The comparison between medical and psychological diagnostics is one with predominantly differences. What works well with symptoms related to physical illnesses doesn’t necessary goes with mental illnesses. Please read my next article “Do we need a diagnosis with mental health issues?” for a more detailed discussion.
Psychiatrists and other medical doctors are generally speaking not trained in conducting and understanding research. Psychologists on the other hand, have to undergo a stringent and extensive schooling regarding research. Not only plain “statistics” like multiple regression analysis but more about the art of how to set up proper research studies and how to “read” them. Research is difficult; you need to have an extremely critical mindset. But in Sri Lanka the educational system (including universities) is more focused upon memorizing and reproducing than in critical thinking. As a consequence of all this, one often reads in the media unscientific and biased statements. For example the “chemical imbalance in the brain” regarding depression or the “serotonin reuptake” story (people are encouraged to believe that depression is caused by a deficiency of serotonin as in the analogy with diabetes and insulin); these are just clever marketing concoctions of the pharmaceutical industry without any scientific medical proof.

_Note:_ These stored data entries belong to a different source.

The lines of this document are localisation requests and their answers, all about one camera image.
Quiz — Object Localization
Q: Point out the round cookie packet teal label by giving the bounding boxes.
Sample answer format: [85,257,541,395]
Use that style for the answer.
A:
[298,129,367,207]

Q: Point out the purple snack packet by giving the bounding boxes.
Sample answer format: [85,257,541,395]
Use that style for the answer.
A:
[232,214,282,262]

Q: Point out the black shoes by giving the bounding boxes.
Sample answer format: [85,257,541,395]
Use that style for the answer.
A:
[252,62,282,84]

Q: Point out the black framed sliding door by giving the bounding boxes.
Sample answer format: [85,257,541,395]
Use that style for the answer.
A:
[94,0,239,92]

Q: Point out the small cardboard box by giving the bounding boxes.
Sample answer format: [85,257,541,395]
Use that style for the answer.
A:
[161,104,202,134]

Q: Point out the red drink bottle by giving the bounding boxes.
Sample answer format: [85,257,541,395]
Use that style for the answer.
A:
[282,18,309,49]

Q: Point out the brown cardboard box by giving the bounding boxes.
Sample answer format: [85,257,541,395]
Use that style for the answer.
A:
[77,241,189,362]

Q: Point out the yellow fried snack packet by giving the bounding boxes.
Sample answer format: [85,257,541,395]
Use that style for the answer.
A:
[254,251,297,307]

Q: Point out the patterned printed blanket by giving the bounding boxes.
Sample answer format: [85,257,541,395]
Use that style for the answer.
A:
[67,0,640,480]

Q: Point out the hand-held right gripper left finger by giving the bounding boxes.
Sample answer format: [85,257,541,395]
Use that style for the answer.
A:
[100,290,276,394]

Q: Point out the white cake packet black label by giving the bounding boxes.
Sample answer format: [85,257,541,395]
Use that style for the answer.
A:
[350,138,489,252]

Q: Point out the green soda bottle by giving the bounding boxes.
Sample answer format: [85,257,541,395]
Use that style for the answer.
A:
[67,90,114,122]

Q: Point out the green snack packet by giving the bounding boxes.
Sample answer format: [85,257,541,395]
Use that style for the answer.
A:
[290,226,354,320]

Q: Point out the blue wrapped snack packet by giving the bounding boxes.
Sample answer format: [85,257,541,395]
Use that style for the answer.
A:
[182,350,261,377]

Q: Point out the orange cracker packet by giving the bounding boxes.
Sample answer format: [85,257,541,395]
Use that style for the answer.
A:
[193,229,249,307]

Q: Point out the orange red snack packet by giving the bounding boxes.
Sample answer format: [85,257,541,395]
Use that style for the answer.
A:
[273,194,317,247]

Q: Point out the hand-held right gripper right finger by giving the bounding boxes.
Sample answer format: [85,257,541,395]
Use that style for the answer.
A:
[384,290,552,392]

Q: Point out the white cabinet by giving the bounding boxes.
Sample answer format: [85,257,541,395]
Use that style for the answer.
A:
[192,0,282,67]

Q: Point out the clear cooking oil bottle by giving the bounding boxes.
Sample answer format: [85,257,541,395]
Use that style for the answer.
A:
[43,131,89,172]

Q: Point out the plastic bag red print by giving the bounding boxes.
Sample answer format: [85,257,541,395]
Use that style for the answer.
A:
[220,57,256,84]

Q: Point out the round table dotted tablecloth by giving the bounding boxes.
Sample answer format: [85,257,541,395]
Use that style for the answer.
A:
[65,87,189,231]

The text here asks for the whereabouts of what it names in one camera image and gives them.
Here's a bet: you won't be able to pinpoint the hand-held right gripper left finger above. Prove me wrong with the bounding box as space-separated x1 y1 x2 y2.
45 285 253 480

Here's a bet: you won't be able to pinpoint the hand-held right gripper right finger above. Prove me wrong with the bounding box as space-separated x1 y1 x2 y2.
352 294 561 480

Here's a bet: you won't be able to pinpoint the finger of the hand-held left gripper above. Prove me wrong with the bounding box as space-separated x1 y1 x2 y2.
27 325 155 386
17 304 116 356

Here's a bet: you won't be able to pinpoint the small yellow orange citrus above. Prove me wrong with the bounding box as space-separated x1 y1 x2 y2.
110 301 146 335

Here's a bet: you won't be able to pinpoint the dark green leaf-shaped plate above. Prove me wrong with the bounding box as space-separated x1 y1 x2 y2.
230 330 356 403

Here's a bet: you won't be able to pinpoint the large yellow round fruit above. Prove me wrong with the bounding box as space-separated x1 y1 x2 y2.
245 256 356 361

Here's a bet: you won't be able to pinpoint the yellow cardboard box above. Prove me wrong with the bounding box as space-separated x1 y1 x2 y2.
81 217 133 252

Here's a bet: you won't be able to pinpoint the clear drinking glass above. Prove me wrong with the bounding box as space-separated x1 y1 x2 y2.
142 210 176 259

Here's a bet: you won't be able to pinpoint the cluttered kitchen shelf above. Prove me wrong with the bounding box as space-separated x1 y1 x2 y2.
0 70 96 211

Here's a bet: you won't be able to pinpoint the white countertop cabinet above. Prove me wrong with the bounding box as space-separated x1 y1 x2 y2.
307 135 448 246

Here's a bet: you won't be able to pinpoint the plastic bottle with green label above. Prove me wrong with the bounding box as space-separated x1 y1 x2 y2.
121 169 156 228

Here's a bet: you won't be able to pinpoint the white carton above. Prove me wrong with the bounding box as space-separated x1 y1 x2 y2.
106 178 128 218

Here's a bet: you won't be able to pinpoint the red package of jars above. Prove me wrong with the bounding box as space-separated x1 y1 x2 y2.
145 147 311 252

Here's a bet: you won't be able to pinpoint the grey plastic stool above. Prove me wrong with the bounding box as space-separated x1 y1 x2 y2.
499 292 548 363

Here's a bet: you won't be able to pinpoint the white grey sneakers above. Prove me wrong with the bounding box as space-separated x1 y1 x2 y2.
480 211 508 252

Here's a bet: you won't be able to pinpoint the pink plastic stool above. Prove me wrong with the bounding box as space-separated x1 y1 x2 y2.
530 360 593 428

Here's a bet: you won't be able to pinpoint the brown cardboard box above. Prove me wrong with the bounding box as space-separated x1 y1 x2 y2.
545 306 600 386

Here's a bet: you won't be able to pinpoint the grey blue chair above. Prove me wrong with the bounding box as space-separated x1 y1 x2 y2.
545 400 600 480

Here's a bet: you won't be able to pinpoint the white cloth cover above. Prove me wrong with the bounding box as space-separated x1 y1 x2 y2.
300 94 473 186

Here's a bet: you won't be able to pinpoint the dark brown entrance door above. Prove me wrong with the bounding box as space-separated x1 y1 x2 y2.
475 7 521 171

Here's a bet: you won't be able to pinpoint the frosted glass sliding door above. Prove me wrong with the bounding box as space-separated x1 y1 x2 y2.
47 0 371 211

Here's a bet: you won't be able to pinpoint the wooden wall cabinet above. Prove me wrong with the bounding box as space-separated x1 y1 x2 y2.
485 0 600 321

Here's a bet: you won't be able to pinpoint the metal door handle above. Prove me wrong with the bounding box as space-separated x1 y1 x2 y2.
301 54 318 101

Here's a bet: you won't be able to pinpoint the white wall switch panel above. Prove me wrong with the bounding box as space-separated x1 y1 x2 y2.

Psychologists and psychiatrists can work together but it’s a complicated relationship, mainly because of the above mentioned differences. Psychiatrists typically focus on trying to subdue the symptoms with medications which blunt the emotions while psychologists try to get to the bottom of the person’s emotional state. For psychologists medications usually are an interference with their therapies which aim to coach the person into a more emotional balanced state of mind. Also, psychiatrists may have heard or read something about cognitive behaviour therapy or interpersonal therapy but they often fail to understand the actual working mechanisms of psychological interventions, they typically lack the experience with those methods and they usually have no knowledge of psychological assessment.